YOUR GOAL> Whenever a line of the data below holds the string "image", copy that line.

"""

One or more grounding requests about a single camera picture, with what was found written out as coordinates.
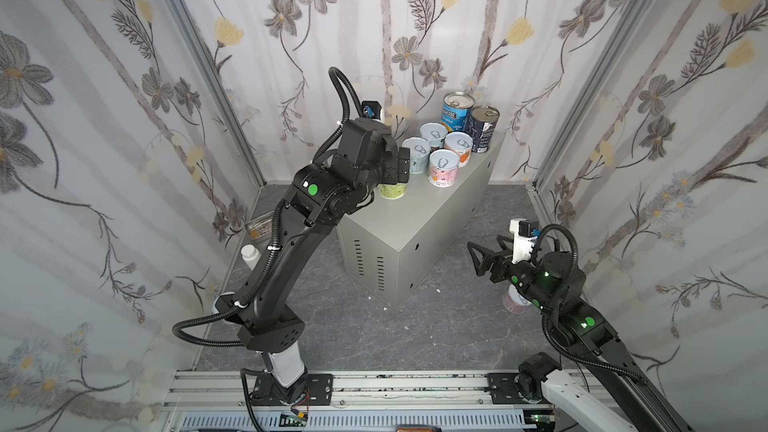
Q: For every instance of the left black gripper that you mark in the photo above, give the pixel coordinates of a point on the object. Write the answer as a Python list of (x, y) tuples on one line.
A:
[(399, 166)]

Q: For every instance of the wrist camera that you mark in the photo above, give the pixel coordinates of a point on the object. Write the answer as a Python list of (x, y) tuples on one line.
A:
[(524, 234), (371, 110)]

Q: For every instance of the metal tray with contents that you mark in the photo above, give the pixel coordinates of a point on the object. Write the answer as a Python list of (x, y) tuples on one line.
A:
[(259, 229)]

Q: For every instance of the orange can white lid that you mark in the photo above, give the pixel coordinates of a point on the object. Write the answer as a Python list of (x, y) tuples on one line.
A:
[(461, 144)]

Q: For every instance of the light teal can white lid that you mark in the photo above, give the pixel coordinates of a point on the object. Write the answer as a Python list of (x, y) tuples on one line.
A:
[(420, 150)]

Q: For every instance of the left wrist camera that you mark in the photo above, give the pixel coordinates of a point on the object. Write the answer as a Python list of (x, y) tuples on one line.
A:
[(371, 110)]

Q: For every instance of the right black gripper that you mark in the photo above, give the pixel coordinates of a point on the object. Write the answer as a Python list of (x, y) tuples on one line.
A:
[(497, 264)]

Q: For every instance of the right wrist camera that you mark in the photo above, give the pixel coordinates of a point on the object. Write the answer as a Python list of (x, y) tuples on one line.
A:
[(524, 234)]

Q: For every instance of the dark navy food can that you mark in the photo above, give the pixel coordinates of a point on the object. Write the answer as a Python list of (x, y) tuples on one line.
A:
[(480, 124)]

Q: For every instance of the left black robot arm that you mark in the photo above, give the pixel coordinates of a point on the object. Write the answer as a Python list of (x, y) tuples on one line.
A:
[(360, 155)]

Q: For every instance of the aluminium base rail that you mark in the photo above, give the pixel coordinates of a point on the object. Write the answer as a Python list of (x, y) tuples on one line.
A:
[(394, 401)]

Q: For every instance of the blue soup can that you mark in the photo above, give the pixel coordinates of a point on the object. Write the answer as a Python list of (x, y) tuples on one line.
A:
[(456, 106)]

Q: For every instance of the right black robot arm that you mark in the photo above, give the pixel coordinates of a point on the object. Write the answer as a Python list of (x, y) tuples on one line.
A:
[(542, 265)]

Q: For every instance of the white plastic bottle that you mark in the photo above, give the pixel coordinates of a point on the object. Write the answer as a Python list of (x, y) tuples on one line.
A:
[(250, 255)]

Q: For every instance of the pale pink can white lid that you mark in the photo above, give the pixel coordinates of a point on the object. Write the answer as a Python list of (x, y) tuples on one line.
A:
[(514, 302)]

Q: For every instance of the green can white lid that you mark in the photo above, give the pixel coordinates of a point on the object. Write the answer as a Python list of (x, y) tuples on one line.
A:
[(392, 191)]

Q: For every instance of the yellow can white lid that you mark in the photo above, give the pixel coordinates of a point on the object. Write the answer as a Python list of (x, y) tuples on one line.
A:
[(223, 302)]

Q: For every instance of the grey metal cabinet box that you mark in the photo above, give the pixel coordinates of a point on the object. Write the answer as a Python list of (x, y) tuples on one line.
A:
[(390, 246)]

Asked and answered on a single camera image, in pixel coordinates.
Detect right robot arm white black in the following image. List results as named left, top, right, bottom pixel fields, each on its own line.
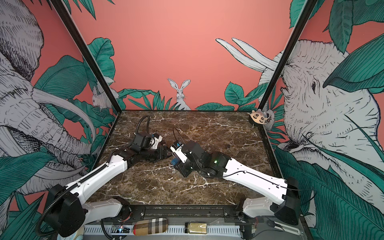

"""

REPLY TO THE EXERCISE>
Asked and answered on a single camera image, in pixel coordinates.
Detect right robot arm white black in the following image. List results as named left, top, right, bottom pixel fields, each on its own line.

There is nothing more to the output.